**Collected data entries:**

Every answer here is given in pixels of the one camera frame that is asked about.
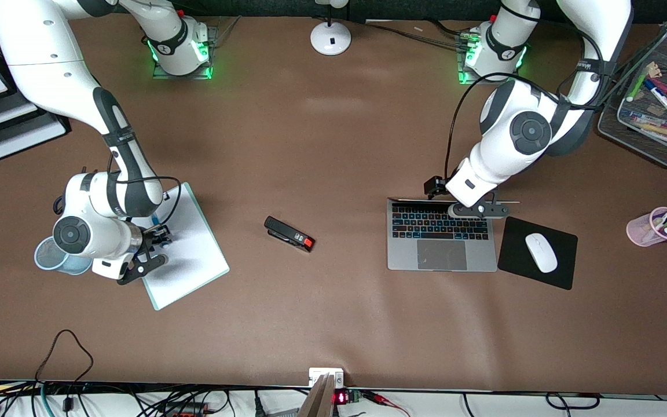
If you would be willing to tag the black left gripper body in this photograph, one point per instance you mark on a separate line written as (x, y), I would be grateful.
(436, 186)

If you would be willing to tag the silver laptop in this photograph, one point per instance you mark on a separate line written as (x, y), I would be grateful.
(440, 255)

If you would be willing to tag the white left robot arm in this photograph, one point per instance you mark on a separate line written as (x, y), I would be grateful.
(513, 145)

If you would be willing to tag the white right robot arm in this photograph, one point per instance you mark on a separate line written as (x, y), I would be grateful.
(50, 63)

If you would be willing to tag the green marker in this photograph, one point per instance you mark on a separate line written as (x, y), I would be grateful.
(637, 87)

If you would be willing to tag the teal clipboard with white paper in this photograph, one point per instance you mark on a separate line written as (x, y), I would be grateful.
(194, 260)

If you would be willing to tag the black scissors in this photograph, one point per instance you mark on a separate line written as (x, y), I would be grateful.
(56, 204)

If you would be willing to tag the blue mesh pen cup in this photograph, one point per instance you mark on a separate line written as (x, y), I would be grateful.
(44, 260)

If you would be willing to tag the black mouse pad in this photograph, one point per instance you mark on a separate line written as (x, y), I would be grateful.
(513, 260)

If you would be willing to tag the white computer mouse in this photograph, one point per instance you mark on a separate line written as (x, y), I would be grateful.
(541, 252)

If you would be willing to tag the black red stapler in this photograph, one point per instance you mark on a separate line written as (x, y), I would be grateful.
(287, 233)

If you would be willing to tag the orange power strip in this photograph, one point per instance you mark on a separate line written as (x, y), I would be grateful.
(186, 410)

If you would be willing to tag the black stacked paper tray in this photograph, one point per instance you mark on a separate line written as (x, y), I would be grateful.
(21, 136)

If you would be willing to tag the white round stand base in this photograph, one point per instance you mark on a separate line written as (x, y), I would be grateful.
(330, 39)

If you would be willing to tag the small white box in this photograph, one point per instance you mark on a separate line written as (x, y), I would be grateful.
(316, 373)

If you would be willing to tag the pink mesh pen cup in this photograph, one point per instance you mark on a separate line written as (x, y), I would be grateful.
(640, 231)

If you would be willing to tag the black mesh desk organizer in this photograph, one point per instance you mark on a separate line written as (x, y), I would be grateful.
(646, 147)

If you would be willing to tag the red LED circuit board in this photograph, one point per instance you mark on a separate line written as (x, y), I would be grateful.
(346, 397)

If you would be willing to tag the wooden camera stand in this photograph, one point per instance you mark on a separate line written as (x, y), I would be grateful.
(319, 399)

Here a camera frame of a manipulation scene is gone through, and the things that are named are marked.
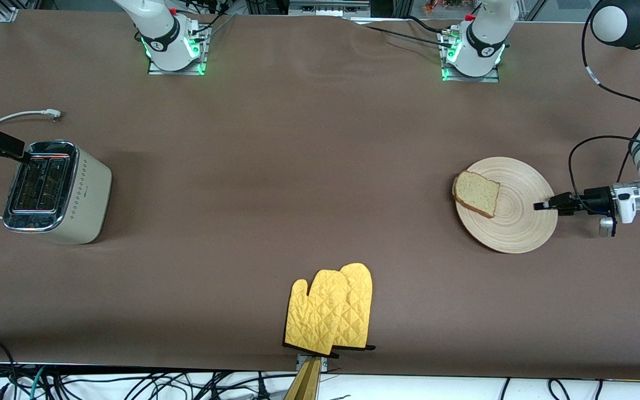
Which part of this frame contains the round wooden plate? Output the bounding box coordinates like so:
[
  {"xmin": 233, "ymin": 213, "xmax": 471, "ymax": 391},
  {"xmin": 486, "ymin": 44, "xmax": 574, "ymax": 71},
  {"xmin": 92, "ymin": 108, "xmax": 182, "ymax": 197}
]
[{"xmin": 455, "ymin": 157, "xmax": 559, "ymax": 254}]

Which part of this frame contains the brown bread slice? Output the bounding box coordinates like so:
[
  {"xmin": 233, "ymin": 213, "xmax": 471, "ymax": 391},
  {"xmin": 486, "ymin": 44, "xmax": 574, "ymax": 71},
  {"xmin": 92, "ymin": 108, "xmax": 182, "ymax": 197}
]
[{"xmin": 452, "ymin": 171, "xmax": 502, "ymax": 219}]

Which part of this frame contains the beige chrome two-slot toaster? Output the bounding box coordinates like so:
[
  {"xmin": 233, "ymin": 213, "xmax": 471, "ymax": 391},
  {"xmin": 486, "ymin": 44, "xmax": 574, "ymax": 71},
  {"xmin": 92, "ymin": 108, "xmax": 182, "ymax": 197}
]
[{"xmin": 2, "ymin": 140, "xmax": 113, "ymax": 245}]

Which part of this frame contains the yellow quilted oven mitt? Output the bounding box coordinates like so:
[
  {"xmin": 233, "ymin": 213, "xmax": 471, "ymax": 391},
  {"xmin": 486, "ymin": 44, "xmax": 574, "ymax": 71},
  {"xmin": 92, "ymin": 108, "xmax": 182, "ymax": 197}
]
[
  {"xmin": 284, "ymin": 269, "xmax": 349, "ymax": 357},
  {"xmin": 332, "ymin": 263, "xmax": 377, "ymax": 351}
]

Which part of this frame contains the brown table cover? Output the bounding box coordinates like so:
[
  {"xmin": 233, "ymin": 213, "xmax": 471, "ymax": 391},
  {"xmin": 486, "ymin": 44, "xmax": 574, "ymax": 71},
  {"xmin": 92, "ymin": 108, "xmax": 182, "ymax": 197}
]
[{"xmin": 0, "ymin": 8, "xmax": 640, "ymax": 382}]

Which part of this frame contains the grey metal background device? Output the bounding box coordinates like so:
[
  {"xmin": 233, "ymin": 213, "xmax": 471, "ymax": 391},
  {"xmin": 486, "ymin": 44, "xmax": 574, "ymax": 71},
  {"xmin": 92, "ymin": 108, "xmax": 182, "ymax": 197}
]
[{"xmin": 288, "ymin": 0, "xmax": 372, "ymax": 17}]

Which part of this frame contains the white toaster power cable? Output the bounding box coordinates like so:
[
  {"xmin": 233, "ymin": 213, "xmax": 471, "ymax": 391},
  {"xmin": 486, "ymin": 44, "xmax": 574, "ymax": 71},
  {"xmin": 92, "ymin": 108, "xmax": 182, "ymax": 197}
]
[{"xmin": 0, "ymin": 109, "xmax": 63, "ymax": 219}]

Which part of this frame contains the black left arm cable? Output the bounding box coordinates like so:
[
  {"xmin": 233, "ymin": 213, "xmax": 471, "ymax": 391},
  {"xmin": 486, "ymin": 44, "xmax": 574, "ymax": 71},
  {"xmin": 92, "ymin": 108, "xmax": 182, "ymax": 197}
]
[{"xmin": 568, "ymin": 0, "xmax": 640, "ymax": 218}]

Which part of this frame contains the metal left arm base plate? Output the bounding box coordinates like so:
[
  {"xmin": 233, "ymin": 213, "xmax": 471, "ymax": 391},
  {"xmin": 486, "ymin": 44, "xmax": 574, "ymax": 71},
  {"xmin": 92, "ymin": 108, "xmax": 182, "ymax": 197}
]
[{"xmin": 441, "ymin": 31, "xmax": 501, "ymax": 83}]

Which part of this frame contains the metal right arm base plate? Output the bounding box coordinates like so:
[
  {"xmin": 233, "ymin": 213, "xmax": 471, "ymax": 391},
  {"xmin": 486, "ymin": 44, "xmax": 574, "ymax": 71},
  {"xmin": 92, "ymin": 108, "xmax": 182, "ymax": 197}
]
[{"xmin": 148, "ymin": 25, "xmax": 210, "ymax": 76}]

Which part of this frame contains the short black cable on table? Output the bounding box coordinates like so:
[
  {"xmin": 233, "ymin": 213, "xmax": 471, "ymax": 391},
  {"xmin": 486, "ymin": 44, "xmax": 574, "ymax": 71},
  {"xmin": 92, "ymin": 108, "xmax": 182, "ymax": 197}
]
[{"xmin": 406, "ymin": 16, "xmax": 446, "ymax": 33}]

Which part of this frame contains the long black cable on table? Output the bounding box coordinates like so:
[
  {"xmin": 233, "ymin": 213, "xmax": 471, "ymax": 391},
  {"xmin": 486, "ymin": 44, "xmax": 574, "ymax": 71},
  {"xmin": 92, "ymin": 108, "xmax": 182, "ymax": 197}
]
[{"xmin": 361, "ymin": 24, "xmax": 455, "ymax": 44}]

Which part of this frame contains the teal floor cable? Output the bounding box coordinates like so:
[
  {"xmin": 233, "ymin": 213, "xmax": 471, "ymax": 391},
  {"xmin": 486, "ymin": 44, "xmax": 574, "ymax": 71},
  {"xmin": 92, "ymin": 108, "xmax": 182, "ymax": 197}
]
[{"xmin": 29, "ymin": 366, "xmax": 47, "ymax": 400}]

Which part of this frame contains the wooden post with metal bracket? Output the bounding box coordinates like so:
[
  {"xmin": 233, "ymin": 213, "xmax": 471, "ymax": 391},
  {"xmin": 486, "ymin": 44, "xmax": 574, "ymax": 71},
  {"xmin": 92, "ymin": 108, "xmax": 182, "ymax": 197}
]
[{"xmin": 284, "ymin": 354, "xmax": 329, "ymax": 400}]

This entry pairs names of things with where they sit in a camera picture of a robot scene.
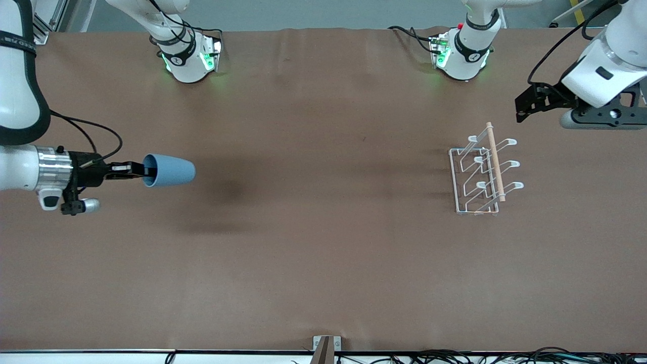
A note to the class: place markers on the aluminium frame profile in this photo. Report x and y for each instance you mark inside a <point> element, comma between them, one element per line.
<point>50,15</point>

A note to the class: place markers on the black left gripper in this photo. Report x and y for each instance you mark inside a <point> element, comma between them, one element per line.
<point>550,97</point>

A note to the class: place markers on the brown table cover sheet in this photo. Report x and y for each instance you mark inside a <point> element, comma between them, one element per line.
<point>323,253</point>

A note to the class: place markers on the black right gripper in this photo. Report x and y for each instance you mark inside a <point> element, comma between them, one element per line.
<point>87,171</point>

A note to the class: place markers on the white table edge rail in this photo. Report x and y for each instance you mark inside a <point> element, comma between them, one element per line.
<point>101,359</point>

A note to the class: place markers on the blue plastic cup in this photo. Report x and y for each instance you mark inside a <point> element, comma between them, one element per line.
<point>172,171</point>

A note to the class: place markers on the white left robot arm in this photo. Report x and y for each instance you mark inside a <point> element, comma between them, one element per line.
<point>621,55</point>

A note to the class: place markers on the metal bracket with post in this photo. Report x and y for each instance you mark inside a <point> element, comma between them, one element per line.
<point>317,343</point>

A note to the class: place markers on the white metal pole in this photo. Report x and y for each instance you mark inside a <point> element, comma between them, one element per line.
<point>566,16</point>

**What is required:**
Where a line of the data contains "things", copy that line.

**Answer section:**
Here a camera frame of a manipulation scene is gone through, and the things that are named are marked.
This entry pairs names of things with where they sit in a camera picture of a robot scene.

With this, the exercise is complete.